There is also mentioned:
They may, as an extreme example, have write access to the directory
meaning they could rename your file, copy it to the original name,
have access to that then delete your renamed one. Permissions do work
but you have to ensure they're set up correctly (like securing the
entire path leading to a file, not just the file itself.
So I do not understand what "set flags correctly" means. And also still do not understand the purpose of permission setting, when it is not secure. Can someone explain a little bit?
So I have asked what is the point of setting permission when opening
(resp. creating) new file, and that's why I am asking here. There is
also mentioned:
They may, as an extreme example, have write access to the directory meaning they could rename your file, copy it to the original name, have access to that then delete your renamed one. permissions do work but you have to ensure they're set up correctly (like securing the entire path leading to a file, not just the file itself.
The comments presented in the quotation are partially incorrect. It is true that a person with write permission on the directory but no permissions at all on the file could rename the file or remove it (in / from that directory, see below). It is also true that having thereby cleared the way, the same person could create a new file, readable to them, with the other's original name. It is untrue, however, that such a person could copy the original file, whether to its original name or to any other, or could use such a maneuver to read the original file.
A key point here is that a directory entry for file F in directory D is just data in a special kind of file: a mapping from a name to an entry in the underlying filesystem. The entry is part of D, not part of F, so manipulating it requires access to D, not to F. What people commonly refer to as a file's name is not actually part of that file at all, nor is it necessarily unique, for the same underlying file can be linked to the directory tree in multiple places, with the same or different names.
A second key point is related to the first: the permissions of a file reside in the filesystem, not in directory listings, and they are effective at controlling access to the file's contents. This is in fact the same for directories as for other kinds of files: a user needs read permission on a given directory to read its contents, and needs write permission on it to modify its contents. Thus, files' access-control attributes do serve a useful purpose, and they need to be set appropriately for files to adequately serve their intended purpose.

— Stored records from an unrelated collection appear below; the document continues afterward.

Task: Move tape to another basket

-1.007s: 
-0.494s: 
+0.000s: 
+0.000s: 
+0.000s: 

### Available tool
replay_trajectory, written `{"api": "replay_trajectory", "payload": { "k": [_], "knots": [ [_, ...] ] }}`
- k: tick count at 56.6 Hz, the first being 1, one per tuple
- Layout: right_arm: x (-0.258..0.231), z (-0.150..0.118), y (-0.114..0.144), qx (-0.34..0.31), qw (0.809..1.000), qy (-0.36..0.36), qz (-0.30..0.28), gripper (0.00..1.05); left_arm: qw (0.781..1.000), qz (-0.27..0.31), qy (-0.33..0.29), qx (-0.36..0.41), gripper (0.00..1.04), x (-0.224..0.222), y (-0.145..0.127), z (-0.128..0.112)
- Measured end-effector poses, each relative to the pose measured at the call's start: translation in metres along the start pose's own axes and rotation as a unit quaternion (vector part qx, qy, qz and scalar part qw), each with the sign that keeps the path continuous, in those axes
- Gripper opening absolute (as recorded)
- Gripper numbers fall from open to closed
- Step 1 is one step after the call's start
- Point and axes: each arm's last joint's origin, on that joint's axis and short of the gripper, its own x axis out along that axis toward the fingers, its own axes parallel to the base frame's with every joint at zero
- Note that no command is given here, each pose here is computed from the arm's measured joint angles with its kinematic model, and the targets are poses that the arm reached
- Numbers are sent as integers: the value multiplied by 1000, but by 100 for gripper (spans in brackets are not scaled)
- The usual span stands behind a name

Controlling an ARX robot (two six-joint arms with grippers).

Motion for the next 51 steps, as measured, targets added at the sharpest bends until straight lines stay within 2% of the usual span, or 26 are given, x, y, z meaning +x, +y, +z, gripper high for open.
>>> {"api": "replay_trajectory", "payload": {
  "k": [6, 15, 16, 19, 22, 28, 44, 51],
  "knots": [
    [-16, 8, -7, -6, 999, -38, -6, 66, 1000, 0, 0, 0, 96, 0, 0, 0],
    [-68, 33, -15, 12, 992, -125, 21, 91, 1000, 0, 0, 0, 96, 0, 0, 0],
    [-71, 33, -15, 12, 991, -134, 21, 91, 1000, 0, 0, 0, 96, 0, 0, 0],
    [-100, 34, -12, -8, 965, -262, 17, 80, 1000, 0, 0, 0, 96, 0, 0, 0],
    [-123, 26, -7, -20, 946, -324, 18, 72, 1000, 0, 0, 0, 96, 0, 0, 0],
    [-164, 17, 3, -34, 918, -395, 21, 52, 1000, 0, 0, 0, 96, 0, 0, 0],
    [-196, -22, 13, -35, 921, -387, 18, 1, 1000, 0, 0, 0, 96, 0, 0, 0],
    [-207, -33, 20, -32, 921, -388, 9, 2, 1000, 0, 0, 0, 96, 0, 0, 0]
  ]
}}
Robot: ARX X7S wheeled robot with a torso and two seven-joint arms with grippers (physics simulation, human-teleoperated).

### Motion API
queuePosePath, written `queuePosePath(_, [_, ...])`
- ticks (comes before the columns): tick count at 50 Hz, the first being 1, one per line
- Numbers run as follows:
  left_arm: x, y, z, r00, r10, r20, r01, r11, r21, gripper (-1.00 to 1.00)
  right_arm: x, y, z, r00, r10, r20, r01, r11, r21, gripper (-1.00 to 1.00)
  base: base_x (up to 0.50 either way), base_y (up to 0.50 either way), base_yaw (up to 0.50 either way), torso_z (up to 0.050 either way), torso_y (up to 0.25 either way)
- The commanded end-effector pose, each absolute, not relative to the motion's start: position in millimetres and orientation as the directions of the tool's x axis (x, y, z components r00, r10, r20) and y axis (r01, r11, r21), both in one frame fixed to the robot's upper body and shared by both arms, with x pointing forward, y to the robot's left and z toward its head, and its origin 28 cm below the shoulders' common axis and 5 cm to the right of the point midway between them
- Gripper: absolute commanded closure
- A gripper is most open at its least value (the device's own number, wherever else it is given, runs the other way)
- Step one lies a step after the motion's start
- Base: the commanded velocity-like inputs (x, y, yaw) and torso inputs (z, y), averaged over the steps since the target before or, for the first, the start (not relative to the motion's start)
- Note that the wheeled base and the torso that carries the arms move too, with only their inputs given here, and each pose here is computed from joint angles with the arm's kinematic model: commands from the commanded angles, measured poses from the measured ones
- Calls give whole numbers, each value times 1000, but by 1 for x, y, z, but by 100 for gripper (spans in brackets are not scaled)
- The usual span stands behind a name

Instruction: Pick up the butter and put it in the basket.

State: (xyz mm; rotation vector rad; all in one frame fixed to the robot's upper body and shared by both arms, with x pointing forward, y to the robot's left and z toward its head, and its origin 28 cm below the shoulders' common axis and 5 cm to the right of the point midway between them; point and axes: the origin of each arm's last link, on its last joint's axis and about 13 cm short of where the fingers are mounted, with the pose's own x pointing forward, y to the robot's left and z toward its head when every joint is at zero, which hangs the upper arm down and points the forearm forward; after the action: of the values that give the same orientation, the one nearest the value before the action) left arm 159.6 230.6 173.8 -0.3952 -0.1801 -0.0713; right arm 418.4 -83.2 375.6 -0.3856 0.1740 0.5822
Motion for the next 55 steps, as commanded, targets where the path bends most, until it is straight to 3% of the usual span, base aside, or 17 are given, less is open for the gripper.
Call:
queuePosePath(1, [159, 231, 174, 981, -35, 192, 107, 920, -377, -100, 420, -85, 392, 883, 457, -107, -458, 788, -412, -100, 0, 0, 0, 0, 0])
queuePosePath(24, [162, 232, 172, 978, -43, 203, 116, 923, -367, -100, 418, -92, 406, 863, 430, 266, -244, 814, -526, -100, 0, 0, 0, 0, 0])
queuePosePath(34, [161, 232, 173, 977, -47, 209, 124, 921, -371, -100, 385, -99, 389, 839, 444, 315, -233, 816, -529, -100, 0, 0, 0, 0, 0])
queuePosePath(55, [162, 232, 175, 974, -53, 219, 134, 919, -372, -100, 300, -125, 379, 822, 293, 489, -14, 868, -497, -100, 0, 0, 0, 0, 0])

The answer to the first part of the question is thus twofold:
A file's access-control attributes are an inherent part of that file's filesystem metadata, so there is no avoiding them being set to something when the file is created.
You cannot defer permission setting when you're opening a file (name) that does not yet exist but that you are willing to create, because the system will use the file's initial permissions to check access for opening the newly-created file. The appropriate permissions for the file are not derivable from the requested open mode.
The answer to the second part is much simpler: you must specify an access mode when you attempt to open a file because that's how and when the OS enforces access control. Additionally, you may specify a mode that is more restrictive than is permitted to you as an internal control against mistakenly performing unintended actions on the file.
I do not understand what "set flags correcly" means.
The comment seems clear enough to me, especially in light of the example attached to it, but perhaps it would be clearer to you if the larger statement containing it were rewritten as "you need to take these considerations into account, with respect not just to the file itself but also to every directory in the path to it, to ensure that file permissions correctly address your security goals".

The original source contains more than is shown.